RECORDS Block Start

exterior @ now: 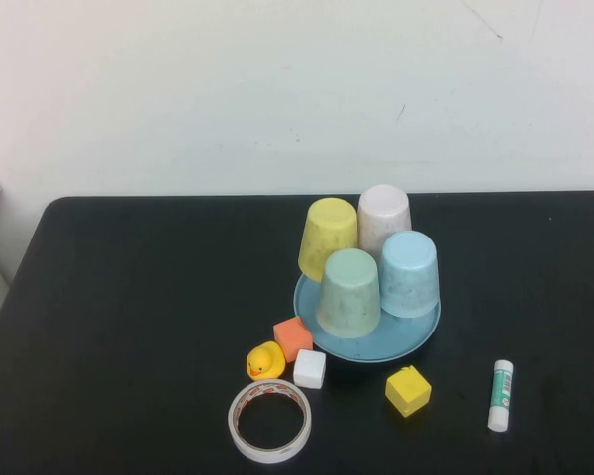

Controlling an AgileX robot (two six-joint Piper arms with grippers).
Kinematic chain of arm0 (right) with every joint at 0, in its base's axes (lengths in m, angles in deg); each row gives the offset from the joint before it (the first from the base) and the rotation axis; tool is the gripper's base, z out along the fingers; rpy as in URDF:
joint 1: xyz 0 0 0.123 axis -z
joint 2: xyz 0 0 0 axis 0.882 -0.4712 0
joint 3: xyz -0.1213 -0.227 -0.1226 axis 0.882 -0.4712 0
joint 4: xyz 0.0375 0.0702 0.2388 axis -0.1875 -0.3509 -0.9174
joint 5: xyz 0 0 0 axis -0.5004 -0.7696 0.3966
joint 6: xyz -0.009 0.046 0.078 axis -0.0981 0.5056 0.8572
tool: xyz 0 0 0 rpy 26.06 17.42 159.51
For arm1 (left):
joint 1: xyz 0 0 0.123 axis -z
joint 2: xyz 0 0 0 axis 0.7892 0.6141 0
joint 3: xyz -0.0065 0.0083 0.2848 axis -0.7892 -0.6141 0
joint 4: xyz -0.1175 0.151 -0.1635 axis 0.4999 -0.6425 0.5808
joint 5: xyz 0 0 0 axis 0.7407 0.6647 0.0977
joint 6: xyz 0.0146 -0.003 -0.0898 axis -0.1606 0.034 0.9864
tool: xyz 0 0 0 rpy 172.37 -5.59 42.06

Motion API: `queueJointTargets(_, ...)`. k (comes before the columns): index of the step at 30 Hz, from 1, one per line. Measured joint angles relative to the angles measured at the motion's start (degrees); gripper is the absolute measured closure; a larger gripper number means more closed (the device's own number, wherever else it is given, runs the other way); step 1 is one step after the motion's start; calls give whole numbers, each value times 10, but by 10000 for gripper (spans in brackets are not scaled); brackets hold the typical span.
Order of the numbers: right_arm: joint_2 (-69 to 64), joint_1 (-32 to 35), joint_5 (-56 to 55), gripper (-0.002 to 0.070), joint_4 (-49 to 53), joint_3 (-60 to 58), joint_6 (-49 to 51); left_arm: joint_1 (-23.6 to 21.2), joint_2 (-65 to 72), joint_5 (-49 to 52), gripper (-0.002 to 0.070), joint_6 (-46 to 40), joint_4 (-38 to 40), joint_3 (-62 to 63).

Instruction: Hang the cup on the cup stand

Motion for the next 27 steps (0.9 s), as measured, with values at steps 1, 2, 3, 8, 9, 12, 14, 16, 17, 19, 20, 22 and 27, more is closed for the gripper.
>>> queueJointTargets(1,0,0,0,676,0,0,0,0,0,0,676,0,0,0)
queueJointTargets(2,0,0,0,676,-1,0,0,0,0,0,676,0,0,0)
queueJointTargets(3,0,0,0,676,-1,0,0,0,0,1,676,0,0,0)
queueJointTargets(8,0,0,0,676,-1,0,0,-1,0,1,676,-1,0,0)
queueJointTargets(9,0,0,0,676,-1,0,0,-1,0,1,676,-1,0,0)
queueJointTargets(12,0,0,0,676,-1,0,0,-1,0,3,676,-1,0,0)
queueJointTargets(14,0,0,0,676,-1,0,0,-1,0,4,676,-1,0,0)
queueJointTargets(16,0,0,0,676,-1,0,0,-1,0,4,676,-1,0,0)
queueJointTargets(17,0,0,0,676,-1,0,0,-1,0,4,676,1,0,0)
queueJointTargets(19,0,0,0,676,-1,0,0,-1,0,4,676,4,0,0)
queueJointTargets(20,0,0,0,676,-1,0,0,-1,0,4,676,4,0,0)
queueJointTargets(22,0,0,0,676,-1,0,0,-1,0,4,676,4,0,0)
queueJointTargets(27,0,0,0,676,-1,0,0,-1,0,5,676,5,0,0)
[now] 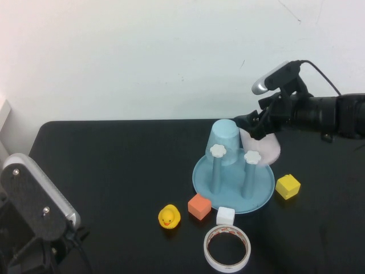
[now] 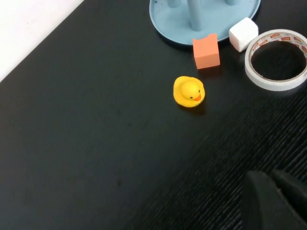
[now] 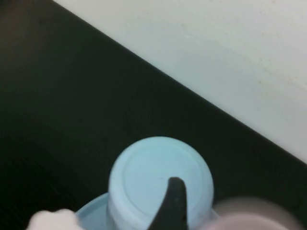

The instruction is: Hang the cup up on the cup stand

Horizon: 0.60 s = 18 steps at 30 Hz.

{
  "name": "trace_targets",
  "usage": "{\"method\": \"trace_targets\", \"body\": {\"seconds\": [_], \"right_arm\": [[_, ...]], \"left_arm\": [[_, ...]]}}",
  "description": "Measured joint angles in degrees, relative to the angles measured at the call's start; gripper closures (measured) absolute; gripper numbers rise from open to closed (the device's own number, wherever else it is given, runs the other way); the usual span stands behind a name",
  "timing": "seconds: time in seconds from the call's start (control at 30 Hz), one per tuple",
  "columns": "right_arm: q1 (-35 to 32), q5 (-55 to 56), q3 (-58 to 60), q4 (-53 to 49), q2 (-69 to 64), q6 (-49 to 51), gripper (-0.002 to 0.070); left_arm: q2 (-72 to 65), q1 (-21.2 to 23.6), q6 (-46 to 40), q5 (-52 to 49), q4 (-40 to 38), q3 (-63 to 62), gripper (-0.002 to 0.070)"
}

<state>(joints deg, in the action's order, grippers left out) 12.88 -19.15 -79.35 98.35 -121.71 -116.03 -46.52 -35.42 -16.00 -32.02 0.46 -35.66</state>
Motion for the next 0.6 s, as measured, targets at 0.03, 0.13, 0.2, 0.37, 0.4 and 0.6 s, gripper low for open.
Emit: {"method": "trace_targets", "body": {"seconds": [0.03, 0.13, 0.2, 0.37, 0.4, 0.6], "right_arm": [[0.0, -0.2, 0.0, 0.0, 0.0, 0.0, 0.0045], [0.0, -0.3, -0.1, 0.0, 0.2, 0.0, 0.0044], [0.0, -0.3, -0.1, 0.0, 1.0, 0.4, 0.0047], [0.0, -0.1, 0.4, -5.8, 6.9, 6.7, 0.0205], [0.0, -0.1, 1.0, -6.5, 8.4, 7.9, 0.0274], [-0.8, -0.6, 8.6, -6.5, 21.5, 12.3, 0.0619]], "left_arm": [[0.0, 0.0, 0.0, 0.0, 0.0, 0.0, 0.0675], [0.0, 0.0, 0.7, -0.6, -0.5, 0.0, 0.0675], [0.3, 0.0, 2.5, -2.6, -1.1, 0.0, 0.0675], [4.8, 0.0, 3.7, -9.5, -2.3, 0.1, 0.0675], [6.7, 0.0, 4.1, -9.8, -2.4, 0.3, 0.0675], [21.4, 0.0, 7.8, -5.8, -2.6, 6.7, 0.0675]]}}
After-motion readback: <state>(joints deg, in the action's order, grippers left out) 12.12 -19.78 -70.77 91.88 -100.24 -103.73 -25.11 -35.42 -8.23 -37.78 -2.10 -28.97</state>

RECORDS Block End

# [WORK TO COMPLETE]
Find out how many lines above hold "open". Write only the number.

# [RESPONSE TO THE TASK]
2